WHAT THE EXERCISE ASKS:
Every record here needs to be duplicated exactly.

ENTRIES PROVIDED:

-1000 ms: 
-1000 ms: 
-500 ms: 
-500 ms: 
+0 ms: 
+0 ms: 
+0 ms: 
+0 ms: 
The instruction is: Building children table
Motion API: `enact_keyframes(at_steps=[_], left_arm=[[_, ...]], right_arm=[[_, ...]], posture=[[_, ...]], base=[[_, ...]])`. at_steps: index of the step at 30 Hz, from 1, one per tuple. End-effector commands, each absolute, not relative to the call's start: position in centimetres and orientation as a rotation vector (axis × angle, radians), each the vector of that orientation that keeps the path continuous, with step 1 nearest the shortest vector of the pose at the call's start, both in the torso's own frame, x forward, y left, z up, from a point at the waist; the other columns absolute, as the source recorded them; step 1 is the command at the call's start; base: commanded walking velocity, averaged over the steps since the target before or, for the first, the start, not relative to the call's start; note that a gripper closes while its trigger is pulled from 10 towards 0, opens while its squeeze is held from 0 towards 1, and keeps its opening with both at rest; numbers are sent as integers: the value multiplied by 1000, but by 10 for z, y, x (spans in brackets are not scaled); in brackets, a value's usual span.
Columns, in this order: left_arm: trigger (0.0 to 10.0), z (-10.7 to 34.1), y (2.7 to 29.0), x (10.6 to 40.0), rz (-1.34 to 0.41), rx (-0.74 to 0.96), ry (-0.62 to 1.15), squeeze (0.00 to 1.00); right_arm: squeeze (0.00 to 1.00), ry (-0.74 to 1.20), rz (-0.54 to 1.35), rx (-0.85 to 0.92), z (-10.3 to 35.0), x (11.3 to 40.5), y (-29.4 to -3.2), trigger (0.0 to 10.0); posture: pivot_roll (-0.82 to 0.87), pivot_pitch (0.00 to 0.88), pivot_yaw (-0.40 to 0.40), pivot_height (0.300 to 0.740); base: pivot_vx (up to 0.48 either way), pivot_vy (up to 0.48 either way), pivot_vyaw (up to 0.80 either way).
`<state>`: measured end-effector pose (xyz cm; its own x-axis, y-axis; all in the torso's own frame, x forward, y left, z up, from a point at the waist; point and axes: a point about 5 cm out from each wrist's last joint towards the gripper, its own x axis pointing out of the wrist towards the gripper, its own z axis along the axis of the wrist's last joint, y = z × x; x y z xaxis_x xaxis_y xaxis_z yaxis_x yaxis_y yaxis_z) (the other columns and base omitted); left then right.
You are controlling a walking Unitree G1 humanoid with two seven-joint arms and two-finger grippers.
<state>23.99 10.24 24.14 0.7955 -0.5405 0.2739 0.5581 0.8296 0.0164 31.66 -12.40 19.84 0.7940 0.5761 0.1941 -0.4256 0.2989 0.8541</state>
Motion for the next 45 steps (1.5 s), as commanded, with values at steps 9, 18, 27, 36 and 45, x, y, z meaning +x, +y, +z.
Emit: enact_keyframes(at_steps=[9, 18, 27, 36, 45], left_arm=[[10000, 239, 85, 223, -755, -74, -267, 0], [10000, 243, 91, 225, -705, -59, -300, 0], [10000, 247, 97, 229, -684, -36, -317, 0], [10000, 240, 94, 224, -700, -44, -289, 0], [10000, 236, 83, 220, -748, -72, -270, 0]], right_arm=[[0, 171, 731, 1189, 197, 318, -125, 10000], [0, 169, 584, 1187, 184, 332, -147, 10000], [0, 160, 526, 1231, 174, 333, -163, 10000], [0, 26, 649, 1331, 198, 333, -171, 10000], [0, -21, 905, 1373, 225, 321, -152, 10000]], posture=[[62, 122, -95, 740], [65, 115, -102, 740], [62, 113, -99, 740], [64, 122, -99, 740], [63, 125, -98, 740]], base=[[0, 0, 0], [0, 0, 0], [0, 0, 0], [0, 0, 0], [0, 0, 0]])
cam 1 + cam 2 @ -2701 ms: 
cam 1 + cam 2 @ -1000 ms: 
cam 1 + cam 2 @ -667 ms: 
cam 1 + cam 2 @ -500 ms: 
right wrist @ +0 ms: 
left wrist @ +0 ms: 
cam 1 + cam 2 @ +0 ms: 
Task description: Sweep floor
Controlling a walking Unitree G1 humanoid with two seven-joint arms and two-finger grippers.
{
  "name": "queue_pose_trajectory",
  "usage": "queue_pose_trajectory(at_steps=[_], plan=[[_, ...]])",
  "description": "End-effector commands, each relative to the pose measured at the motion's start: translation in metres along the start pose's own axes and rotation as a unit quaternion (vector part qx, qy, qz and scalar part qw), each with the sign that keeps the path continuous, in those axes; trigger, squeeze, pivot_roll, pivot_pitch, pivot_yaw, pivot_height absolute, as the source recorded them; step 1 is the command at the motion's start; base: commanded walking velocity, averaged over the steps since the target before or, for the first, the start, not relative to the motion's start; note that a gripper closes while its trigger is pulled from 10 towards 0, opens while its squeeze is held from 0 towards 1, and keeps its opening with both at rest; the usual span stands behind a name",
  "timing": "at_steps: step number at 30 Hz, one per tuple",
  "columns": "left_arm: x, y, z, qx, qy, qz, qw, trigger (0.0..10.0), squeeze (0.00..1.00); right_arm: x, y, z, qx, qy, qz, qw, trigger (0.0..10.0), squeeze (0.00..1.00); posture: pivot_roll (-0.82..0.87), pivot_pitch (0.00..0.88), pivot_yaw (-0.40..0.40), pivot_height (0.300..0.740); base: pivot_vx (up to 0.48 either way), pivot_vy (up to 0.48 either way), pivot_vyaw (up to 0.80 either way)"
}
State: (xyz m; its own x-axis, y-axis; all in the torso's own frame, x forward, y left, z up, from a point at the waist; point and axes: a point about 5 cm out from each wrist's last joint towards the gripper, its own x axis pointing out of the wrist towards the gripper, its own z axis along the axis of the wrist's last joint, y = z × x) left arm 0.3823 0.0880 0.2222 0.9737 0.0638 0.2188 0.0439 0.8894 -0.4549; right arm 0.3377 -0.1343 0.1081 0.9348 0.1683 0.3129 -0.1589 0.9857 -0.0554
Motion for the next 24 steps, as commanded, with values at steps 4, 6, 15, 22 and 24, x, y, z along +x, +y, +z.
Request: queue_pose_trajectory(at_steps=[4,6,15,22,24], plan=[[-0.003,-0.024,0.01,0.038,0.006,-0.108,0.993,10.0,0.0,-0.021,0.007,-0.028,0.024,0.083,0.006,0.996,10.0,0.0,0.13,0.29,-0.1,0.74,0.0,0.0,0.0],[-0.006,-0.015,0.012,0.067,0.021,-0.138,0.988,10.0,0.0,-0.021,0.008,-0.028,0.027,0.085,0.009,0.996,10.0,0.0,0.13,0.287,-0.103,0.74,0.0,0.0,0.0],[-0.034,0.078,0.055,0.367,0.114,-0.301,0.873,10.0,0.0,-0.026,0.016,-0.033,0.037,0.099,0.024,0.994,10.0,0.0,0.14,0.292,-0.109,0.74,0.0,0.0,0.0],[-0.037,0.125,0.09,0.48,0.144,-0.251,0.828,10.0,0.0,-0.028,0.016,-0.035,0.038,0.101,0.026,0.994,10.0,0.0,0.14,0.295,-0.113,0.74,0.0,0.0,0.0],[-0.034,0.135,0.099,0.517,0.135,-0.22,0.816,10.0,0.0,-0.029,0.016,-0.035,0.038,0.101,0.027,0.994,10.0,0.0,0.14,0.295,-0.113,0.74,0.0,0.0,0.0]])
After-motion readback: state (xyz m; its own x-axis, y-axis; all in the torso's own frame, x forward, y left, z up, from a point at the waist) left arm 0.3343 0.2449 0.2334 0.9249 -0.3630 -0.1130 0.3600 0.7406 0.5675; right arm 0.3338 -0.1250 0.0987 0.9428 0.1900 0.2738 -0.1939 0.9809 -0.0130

EXPECTED ANSWER:
-1000 ms: 
-1000 ms: 
-500 ms: 
-500 ms: 
+0 ms: 
+0 ms: 
+0 ms: 
+0 ms: 
The instruction is: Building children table
Motion API: `enact_keyframes(at_steps=[_], left_arm=[[_, ...]], right_arm=[[_, ...]], posture=[[_, ...]], base=[[_, ...]])`. at_steps: index of the step at 30 Hz, from 1, one per tuple. End-effector commands, each absolute, not relative to the call's start: position in centimetres and orientation as a rotation vector (axis × angle, radians), each the vector of that orientation that keeps the path continuous, with step 1 nearest the shortest vector of the pose at the call's start, both in the torso's own frame, x forward, y left, z up, from a point at the waist; the other columns absolute, as the source recorded them; step 1 is the command at the call's start; base: commanded walking velocity, averaged over the steps since the target before or, for the first, the start, not relative to the call's start; note that a gripper closes while its trigger is pulled from 10 towards 0, opens while its squeeze is held from 0 towards 1, and keeps its opening with both at rest; numbers are sent as integers: the value multiplied by 1000, but by 10 for z, y, x (spans in brackets are not scaled); in brackets, a value's usual span.
Columns, in this order: left_arm: trigger (0.0 to 10.0), z (-10.7 to 34.1), y (2.7 to 29.0), x (10.6 to 40.0), rz (-1.34 to 0.41), rx (-0.74 to 0.96), ry (-0.62 to 1.15), squeeze (0.00 to 1.00); right_arm: squeeze (0.00 to 1.00), ry (-0.74 to 1.20), rz (-0.54 to 1.35), rx (-0.85 to 0.92), z (-10.3 to 35.0), x (11.3 to 40.5), y (-29.4 to -3.2), trigger (0.0 to 10.0); posture: pivot_roll (-0.82 to 0.87), pivot_pitch (0.00 to 0.88), pivot_yaw (-0.40 to 0.40), pivot_height (0.300 to 0.740); base: pivot_vx (up to 0.48 either way), pivot_vy (up to 0.48 either way), pivot_vyaw (up to 0.80 either way).
`<state>`: measured end-effector pose (xyz cm; its own x-axis, y-axis; all in the torso's own frame, x forward, y left, z up, from a point at the waist; point and axes: a point about 5 cm out from each wrist's last joint towards the gripper, its own x axis pointing out of the wrist towards the gripper, its own z axis along the axis of the wrist's last joint, y = z × x; x y z xaxis_x xaxis_y xaxis_z yaxis_x yaxis_y yaxis_z) (the other columns and base omitted); left then right.
You are controlling a walking Unitree G1 humanoid with two seven-joint arms and two-finger grippers.
<state>23.99 10.24 24.14 0.7955 -0.5405 0.2739 0.5581 0.8296 0.0164 31.66 -12.40 19.84 0.7940 0.5761 0.1941 -0.4256 0.2989 0.8541</state>
Motion for the next 45 steps (1.5 s), as commanded, with values at steps 9, 18, 27, 36 and 45, x, y, z meaning +x, +y, +z.
Emit: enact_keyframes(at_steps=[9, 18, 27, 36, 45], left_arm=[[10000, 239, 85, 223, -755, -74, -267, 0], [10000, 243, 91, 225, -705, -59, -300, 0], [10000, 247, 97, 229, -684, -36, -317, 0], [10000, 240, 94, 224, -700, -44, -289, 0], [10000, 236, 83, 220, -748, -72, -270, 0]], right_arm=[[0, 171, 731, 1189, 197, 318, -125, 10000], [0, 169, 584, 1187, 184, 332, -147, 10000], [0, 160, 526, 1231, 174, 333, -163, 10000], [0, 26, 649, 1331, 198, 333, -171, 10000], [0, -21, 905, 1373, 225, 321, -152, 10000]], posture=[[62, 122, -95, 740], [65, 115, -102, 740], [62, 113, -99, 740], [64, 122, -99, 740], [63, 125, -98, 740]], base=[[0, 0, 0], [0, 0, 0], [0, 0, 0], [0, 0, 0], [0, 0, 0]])
cam 1 + cam 2 @ -2701 ms: 
cam 1 + cam 2 @ -1000 ms: 
cam 1 + cam 2 @ -667 ms: 
cam 1 + cam 2 @ -500 ms: 
right wrist @ +0 ms: 
left wrist @ +0 ms: 
cam 1 + cam 2 @ +0 ms: 
Task description: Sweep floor
Controlling a walking Unitree G1 humanoid with two seven-joint arms and two-finger grippers.
{
  "name": "queue_pose_trajectory",
  "usage": "queue_pose_trajectory(at_steps=[_], plan=[[_, ...]])",
  "description": "End-effector commands, each relative to the pose measured at the motion's start: translation in metres along the start pose's own axes and rotation as a unit quaternion (vector part qx, qy, qz and scalar part qw), each with the sign that keeps the path continuous, in those axes; trigger, squeeze, pivot_roll, pivot_pitch, pivot_yaw, pivot_height absolute, as the source recorded them; step 1 is the command at the motion's start; base: commanded walking velocity, averaged over the steps since the target before or, for the first, the start, not relative to the motion's start; note that a gripper closes while its trigger is pulled from 10 towards 0, opens while its squeeze is held from 0 towards 1, and keeps its opening with both at rest; the usual span stands behind a name",
  "timing": "at_steps: step number at 30 Hz, one per tuple",
  "columns": "left_arm: x, y, z, qx, qy, qz, qw, trigger (0.0..10.0), squeeze (0.00..1.00); right_arm: x, y, z, qx, qy, qz, qw, trigger (0.0..10.0), squeeze (0.00..1.00); posture: pivot_roll (-0.82..0.87), pivot_pitch (0.00..0.88), pivot_yaw (-0.40..0.40), pivot_height (0.300..0.740); base: pivot_vx (up to 0.48 either way), pivot_vy (up to 0.48 either way), pivot_vyaw (up to 0.80 either way)"
}
State: (xyz m; its own x-axis, y-axis; all in the torso's own frame, x forward, y left, z up, from a point at the waist; point and axes: a point about 5 cm out from each wrist's last joint towards the gripper, its own x axis pointing out of the wrist towards the gripper, its own z axis along the axis of the wrist's last joint, y = z × x) left arm 0.3823 0.0880 0.2222 0.9737 0.0638 0.2188 0.0439 0.8894 -0.4549; right arm 0.3377 -0.1343 0.1081 0.9348 0.1683 0.3129 -0.1589 0.9857 -0.0554
Motion for the next 24 steps, as commanded, with values at steps 4, 6, 15, 22 and 24, x, y, z along +x, +y, +z.
Request: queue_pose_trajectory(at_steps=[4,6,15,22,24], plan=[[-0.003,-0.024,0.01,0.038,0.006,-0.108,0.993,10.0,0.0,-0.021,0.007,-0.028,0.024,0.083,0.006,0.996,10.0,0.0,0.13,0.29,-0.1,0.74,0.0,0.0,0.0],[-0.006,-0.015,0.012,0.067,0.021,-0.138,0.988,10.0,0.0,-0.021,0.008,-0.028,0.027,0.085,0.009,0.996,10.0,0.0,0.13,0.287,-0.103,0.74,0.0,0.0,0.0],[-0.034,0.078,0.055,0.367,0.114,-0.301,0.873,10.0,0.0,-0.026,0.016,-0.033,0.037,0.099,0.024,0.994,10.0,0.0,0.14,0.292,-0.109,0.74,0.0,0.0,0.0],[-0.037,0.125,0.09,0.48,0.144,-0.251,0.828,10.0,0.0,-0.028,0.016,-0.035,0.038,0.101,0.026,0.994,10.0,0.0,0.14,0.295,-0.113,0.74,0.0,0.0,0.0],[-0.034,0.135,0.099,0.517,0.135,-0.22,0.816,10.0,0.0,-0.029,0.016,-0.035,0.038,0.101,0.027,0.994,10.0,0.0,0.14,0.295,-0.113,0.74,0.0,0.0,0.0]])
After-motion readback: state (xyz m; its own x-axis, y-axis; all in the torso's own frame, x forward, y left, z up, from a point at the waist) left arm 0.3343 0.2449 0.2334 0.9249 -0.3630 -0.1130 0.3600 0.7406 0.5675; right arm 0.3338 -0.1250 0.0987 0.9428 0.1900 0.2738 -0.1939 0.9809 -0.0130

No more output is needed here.